Strong Top-Line Growth
Royalty receipts grew 13% for the full year and 17% in Q4; portfolio receipts (including milestones) grew 16% for the year and 18% in Q4, outperforming initial guidance and prompting three guidance raises during 2025.
Attractive Returns Metrics
Return on invested capital was 15.8% and return on invested equity was 22.8% for 2025, supported by a sale of MorphoSys development bonds that generated ~$511M proceeds and ~25% IRR on that investment.
Material Capital Deployment and Shareholder Returns
Announced transaction value totaled $4.7B in 2025; deployed capital was $2.6B for the year (including $887M in Q4). Returned $1.7B to shareholders via $1.2B in share repurchases (37M shares) and >$500M in dividends; weighted average share count declined ~5%.
Internalization Delivered Cost Savings
Manager internalization completed in May 2025 drove operating/professional costs down to 6.7% of portfolio receipts in Q4 (8.9% for the year). Company expects 2026 operating/professional costs of 5%–6.5% of portfolio receipts and $100M of run-rate savings in 2026.
Synthetic Royalties Momentum
2025 was the strongest year ever for synthetic royalty transactions: four synthetic deals totaling >$2B and the market value for synthetics jumped ~50% year-over-year to ~$4.7B; synthetic announced value exceeded existing royalties in committed capital for the first time.

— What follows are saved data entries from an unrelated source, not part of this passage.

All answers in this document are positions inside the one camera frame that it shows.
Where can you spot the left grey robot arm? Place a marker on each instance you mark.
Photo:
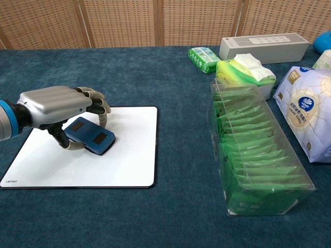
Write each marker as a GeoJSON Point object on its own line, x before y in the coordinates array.
{"type": "Point", "coordinates": [6, 121]}

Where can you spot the wooden rattan folding screen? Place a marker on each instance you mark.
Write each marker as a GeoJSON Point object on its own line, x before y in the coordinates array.
{"type": "Point", "coordinates": [124, 23]}

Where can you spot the blue detergent bottle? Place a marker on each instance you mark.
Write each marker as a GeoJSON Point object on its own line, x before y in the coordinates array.
{"type": "Point", "coordinates": [324, 42]}

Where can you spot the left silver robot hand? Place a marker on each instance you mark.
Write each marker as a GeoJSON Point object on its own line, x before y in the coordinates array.
{"type": "Point", "coordinates": [54, 103]}

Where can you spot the blue board eraser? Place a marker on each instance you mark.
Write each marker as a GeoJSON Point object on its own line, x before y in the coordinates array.
{"type": "Point", "coordinates": [90, 135]}

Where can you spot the dark blue table cloth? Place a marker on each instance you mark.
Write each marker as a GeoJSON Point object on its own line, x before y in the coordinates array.
{"type": "Point", "coordinates": [181, 129]}

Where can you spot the grey power strip box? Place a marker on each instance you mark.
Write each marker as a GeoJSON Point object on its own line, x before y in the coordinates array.
{"type": "Point", "coordinates": [271, 51]}

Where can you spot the white paper cup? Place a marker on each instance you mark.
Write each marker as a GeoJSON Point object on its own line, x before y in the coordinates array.
{"type": "Point", "coordinates": [324, 60]}

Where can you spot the clear box of green sachets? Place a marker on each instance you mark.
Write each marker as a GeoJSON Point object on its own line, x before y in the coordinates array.
{"type": "Point", "coordinates": [258, 155]}

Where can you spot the green facial tissue pack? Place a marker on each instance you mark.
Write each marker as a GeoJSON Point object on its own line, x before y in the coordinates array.
{"type": "Point", "coordinates": [232, 72]}

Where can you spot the green wet wipes pack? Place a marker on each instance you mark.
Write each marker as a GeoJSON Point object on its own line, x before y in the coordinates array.
{"type": "Point", "coordinates": [201, 58]}

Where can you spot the white blue refill pouch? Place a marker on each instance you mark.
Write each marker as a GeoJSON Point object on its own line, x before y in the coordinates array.
{"type": "Point", "coordinates": [305, 111]}

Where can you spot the white drawing board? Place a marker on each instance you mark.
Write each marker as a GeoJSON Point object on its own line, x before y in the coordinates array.
{"type": "Point", "coordinates": [129, 160]}

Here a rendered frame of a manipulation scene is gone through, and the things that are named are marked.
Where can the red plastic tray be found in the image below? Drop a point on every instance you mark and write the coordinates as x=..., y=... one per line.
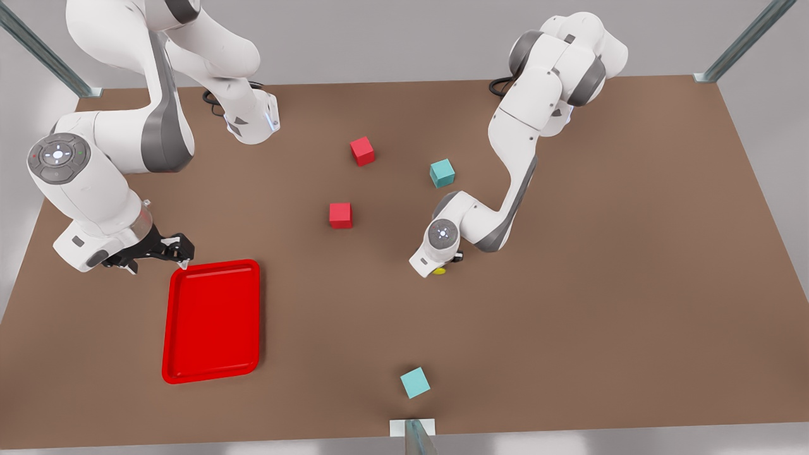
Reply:
x=212, y=320

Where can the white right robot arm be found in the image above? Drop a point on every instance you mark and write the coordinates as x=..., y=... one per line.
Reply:
x=95, y=183

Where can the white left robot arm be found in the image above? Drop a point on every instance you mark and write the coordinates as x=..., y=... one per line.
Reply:
x=528, y=120

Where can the teal cube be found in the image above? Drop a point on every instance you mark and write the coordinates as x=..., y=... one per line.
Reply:
x=442, y=173
x=415, y=383

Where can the red cube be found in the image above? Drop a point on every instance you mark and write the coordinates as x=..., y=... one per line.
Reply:
x=340, y=215
x=363, y=151

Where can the silver frame post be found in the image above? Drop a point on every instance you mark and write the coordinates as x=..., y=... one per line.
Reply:
x=417, y=436
x=742, y=41
x=44, y=54

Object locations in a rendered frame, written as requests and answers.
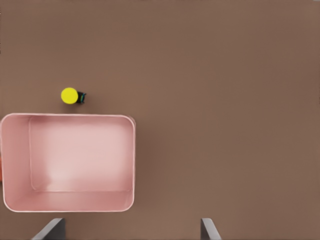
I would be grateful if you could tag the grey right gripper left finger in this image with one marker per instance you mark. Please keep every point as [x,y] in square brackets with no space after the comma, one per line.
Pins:
[51,230]

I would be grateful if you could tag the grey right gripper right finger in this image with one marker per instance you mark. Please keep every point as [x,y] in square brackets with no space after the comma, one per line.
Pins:
[210,230]

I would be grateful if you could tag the pink storage box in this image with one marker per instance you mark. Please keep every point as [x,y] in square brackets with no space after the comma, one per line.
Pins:
[75,160]

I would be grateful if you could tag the yellow push button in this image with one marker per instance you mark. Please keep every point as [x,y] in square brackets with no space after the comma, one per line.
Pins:
[70,95]

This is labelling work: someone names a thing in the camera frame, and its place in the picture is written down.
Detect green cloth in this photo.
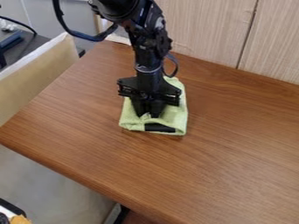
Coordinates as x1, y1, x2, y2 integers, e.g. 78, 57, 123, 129
117, 75, 190, 137

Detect black cable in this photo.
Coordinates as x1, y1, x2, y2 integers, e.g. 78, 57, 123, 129
161, 52, 182, 79
51, 0, 120, 43

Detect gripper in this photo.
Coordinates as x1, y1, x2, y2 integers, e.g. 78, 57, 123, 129
115, 67, 184, 119

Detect cardboard box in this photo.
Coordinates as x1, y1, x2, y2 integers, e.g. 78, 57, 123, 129
0, 31, 81, 127

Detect black desk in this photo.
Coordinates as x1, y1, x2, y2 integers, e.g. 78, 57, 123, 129
0, 15, 52, 71

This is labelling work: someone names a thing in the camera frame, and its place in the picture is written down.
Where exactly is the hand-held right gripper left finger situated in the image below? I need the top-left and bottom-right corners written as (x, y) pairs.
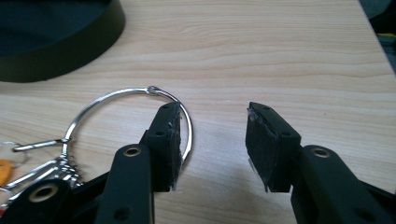
top-left (94, 102), bottom-right (183, 224)

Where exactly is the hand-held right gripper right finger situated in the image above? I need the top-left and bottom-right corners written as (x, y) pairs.
top-left (245, 101), bottom-right (396, 224)

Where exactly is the large silver metal ring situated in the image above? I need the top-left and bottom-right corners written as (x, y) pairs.
top-left (61, 85), bottom-right (194, 166)

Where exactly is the bunch of silver keys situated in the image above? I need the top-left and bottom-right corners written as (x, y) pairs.
top-left (0, 154), bottom-right (84, 208)

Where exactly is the thin silver key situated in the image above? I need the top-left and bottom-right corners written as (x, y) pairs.
top-left (12, 138), bottom-right (70, 153)

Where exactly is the black round container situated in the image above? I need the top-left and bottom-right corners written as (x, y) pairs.
top-left (0, 0), bottom-right (127, 84)

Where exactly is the orange key tag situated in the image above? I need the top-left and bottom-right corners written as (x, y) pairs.
top-left (0, 159), bottom-right (15, 187)

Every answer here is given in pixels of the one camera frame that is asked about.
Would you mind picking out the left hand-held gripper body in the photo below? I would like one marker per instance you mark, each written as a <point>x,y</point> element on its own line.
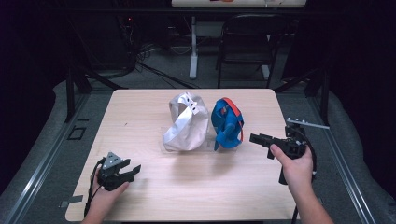
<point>110,180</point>

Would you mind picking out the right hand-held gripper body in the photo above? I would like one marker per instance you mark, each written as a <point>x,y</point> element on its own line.
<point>294,146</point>

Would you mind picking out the blue baseball cap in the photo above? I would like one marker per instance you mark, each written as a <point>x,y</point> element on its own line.
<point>229,127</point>

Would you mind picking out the white baseball cap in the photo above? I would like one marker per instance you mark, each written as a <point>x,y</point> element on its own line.
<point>190,127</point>

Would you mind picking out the person's left hand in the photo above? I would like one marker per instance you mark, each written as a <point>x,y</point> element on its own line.
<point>104,200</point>

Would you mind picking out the person's right hand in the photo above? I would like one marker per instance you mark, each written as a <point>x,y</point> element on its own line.
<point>299,174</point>

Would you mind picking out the grey tape strip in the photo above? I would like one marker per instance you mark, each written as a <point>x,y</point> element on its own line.
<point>70,201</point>

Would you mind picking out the black metal stand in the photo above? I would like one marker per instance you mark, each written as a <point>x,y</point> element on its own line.
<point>325,96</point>
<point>70,93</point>

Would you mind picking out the black folding chair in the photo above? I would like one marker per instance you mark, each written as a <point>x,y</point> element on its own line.
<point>249,46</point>

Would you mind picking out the white desk leg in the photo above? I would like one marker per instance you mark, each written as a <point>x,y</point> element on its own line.
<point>193,56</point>

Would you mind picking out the metal floor rail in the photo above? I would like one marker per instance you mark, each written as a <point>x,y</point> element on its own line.
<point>342,165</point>
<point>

Robust Portfolio and Pipeline Potential
Portfolio includes 20 development-stage therapies with combined non-risk-adjusted peak sales >$43B, which the company estimates could translate into >$2.1B in peak annual royalties; multiple pivotal readouts expected over the next 24 months.
Strong Cash Generation and Liquidity
Portfolio cash flow (adjusted EBITDA less net interest) was $815M in Q4 and $2.7B for the year; cash and equivalents totaled $619M, and the company has access to >$3.5B of financial capacity (including $9.2B investment-grade debt and an undrawn $1.8B revolver).
Dividend Increase and Capital Return Discipline
Dividend was increased by 7% for 2026 consistent with mid-single-digit growth target; management emphasized a dynamic capital allocation framework balancing buybacks, dividends, and royalty investments.